* _YOUR TASK_: From the entries below, extract every line that includes the word "each".

* _MATERIALS PROVIDED_:

######

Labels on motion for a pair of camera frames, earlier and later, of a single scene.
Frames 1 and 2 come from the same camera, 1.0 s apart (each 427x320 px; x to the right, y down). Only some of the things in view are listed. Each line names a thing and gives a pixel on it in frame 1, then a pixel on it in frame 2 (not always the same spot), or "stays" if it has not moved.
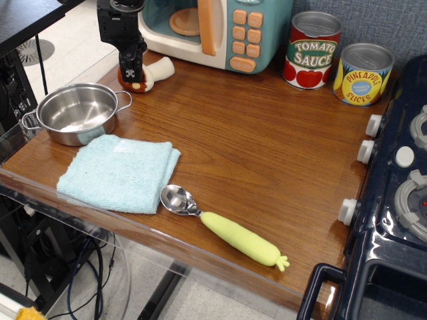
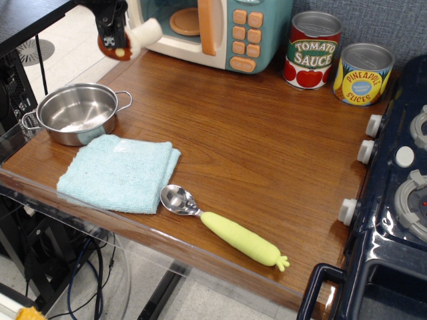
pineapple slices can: (362, 74) stays
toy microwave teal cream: (253, 37) stays
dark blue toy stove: (384, 274) stays
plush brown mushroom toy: (159, 69) → (142, 33)
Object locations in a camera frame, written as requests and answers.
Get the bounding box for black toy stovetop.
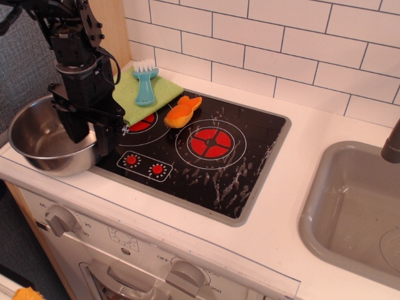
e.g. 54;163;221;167
93;97;291;227

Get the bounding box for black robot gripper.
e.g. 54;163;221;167
49;62;125;156

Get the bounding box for grey oven temperature knob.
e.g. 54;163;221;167
166;261;206;298

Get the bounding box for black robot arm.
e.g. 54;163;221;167
1;1;126;156

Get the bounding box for grey sink basin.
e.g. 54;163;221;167
299;141;399;289

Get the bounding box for blue scrub brush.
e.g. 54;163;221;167
132;59;159;106

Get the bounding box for stainless steel pot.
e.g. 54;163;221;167
7;95;101;177

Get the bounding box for right red stove knob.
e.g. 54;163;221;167
151;164;164;176

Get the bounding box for red stove knob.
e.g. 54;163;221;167
151;164;164;176
126;155;138;166

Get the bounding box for wooden side post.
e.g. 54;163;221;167
89;0;131;69

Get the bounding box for grey oven door handle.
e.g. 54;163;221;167
87;259;173;299

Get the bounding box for orange object on floor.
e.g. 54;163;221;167
12;287;44;300

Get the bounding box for left red stove knob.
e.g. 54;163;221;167
126;155;138;166

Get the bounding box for orange plush carrot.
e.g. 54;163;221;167
164;96;203;129

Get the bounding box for green dish cloth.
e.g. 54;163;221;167
112;67;184;126

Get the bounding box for grey faucet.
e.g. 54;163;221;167
381;119;400;164

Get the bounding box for grey timer knob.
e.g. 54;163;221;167
45;205;77;237

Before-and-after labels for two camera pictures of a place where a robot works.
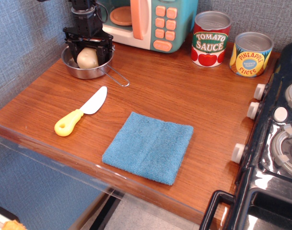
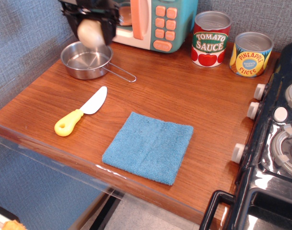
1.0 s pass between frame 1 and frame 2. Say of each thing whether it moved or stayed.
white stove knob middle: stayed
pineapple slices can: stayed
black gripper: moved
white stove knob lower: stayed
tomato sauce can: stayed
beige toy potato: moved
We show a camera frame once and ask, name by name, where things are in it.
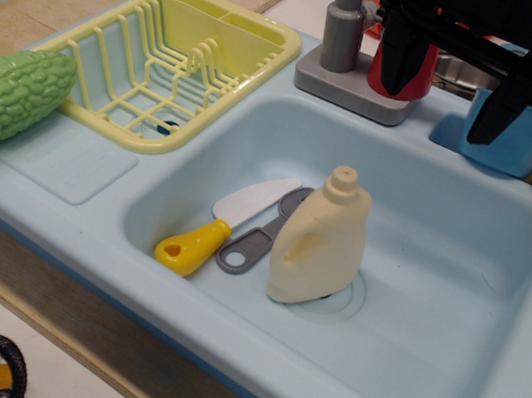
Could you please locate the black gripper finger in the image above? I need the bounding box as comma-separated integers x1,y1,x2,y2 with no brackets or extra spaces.
466,76,532,145
381,15,433,94

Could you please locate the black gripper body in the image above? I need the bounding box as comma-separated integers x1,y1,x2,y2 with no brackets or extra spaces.
380,0,532,82

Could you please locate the cream toy detergent bottle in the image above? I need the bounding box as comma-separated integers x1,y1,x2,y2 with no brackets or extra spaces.
266,165,372,304

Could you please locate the light blue toy sink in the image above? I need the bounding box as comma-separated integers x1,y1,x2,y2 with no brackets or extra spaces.
0,34,532,398

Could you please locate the yellow plastic drying rack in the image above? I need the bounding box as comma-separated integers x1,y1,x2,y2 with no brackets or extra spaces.
35,0,302,155

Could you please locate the red plastic cup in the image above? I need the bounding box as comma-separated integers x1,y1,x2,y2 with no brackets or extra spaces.
366,45,439,101

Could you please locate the blue plastic pot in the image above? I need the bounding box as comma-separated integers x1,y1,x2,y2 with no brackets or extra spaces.
455,84,532,181

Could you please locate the steel toy pot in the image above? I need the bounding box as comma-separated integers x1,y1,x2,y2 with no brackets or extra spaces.
434,52,500,91

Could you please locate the grey toy faucet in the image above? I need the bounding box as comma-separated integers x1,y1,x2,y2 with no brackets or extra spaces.
294,0,415,127

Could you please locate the grey toy fork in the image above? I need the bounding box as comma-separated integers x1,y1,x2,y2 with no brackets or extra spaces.
215,187,314,275

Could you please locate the green bitter melon toy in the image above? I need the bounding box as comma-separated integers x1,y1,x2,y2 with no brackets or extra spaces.
0,50,77,142

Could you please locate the yellow handled toy knife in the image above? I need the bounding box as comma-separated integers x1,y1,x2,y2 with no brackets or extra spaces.
153,178,303,277

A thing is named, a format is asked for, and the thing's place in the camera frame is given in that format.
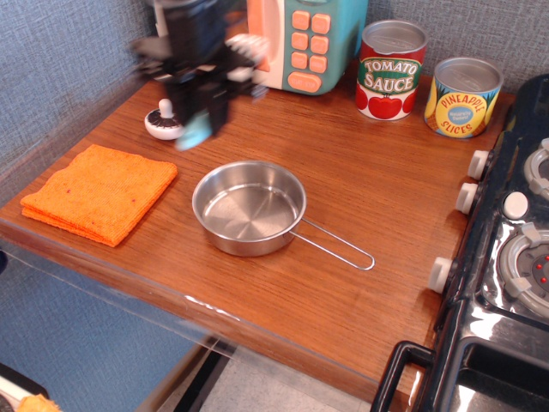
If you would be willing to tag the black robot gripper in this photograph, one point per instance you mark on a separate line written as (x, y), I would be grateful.
(192, 44)

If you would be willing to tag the white spatula teal handle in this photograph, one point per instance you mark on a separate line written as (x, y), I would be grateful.
(233, 69)

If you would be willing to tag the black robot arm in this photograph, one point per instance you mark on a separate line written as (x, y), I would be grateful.
(188, 6)

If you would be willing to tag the folded orange cloth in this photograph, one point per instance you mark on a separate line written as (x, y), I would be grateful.
(101, 195)

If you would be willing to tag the white toy mushroom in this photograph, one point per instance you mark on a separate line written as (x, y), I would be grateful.
(162, 123)

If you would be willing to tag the small steel saucepan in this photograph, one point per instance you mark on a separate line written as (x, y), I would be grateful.
(253, 208)

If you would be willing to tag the toy microwave teal and cream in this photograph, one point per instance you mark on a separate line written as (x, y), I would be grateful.
(310, 42)

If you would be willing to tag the tomato sauce can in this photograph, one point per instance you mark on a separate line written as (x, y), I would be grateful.
(390, 64)

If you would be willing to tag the pineapple slices can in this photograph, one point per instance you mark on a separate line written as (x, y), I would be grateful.
(463, 95)

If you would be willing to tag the clear acrylic table guard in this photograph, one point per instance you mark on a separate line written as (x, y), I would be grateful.
(271, 366)

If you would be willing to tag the white stove knob middle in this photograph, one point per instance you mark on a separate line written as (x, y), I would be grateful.
(466, 196)

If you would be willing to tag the white stove knob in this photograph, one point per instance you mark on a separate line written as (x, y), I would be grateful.
(477, 164)
(466, 196)
(439, 274)

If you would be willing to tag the white stove knob upper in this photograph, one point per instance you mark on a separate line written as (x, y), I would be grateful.
(477, 164)

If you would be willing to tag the white stove knob lower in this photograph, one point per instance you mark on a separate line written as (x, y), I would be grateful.
(439, 274)

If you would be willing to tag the white round stove button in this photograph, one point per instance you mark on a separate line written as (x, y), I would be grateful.
(515, 205)

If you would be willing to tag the grey stove burner rear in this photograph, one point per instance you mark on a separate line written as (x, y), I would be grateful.
(536, 182)

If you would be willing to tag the grey stove burner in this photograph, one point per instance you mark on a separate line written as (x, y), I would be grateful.
(523, 267)
(536, 182)

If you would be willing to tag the orange fuzzy object corner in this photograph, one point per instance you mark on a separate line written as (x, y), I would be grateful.
(37, 403)

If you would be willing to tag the grey stove burner front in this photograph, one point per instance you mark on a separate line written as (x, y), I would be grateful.
(523, 267)

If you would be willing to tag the black toy stove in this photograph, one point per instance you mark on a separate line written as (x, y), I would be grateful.
(491, 352)

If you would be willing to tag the black oven door handle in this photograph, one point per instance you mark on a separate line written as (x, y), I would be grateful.
(404, 353)

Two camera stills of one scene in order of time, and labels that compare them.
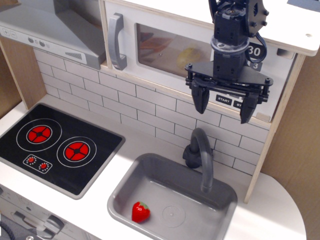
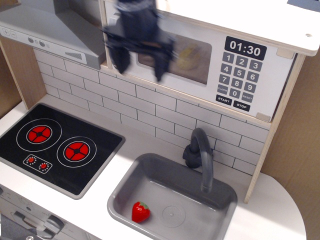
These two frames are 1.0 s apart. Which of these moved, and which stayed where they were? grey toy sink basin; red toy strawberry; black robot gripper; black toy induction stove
Moved: black robot gripper
Stayed: red toy strawberry; grey toy sink basin; black toy induction stove
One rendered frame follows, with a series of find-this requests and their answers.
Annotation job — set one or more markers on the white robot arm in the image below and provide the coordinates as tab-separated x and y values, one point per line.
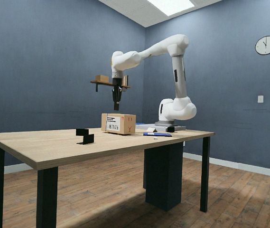
181	108

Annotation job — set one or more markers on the brown cardboard box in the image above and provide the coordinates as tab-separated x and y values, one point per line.
119	123

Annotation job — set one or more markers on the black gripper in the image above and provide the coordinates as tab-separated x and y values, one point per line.
116	92

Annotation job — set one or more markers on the white l-shaped corner piece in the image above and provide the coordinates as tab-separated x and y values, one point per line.
151	130

######

* _SOLUTION FOR THIS EXERCISE_:
Frames 1 and 2 come from the same camera, 1.0 s apart (each 427x320 px; x to the right, y down). Only some of the things in view are listed. Each line names a thing and gives a pixel on it in frame 1, then a pixel on it in frame 2 (not always the same spot), or "stays" if it has not moved.
1.0 s pass between frame 1 and frame 2. Say of each thing whether it moved or stayed.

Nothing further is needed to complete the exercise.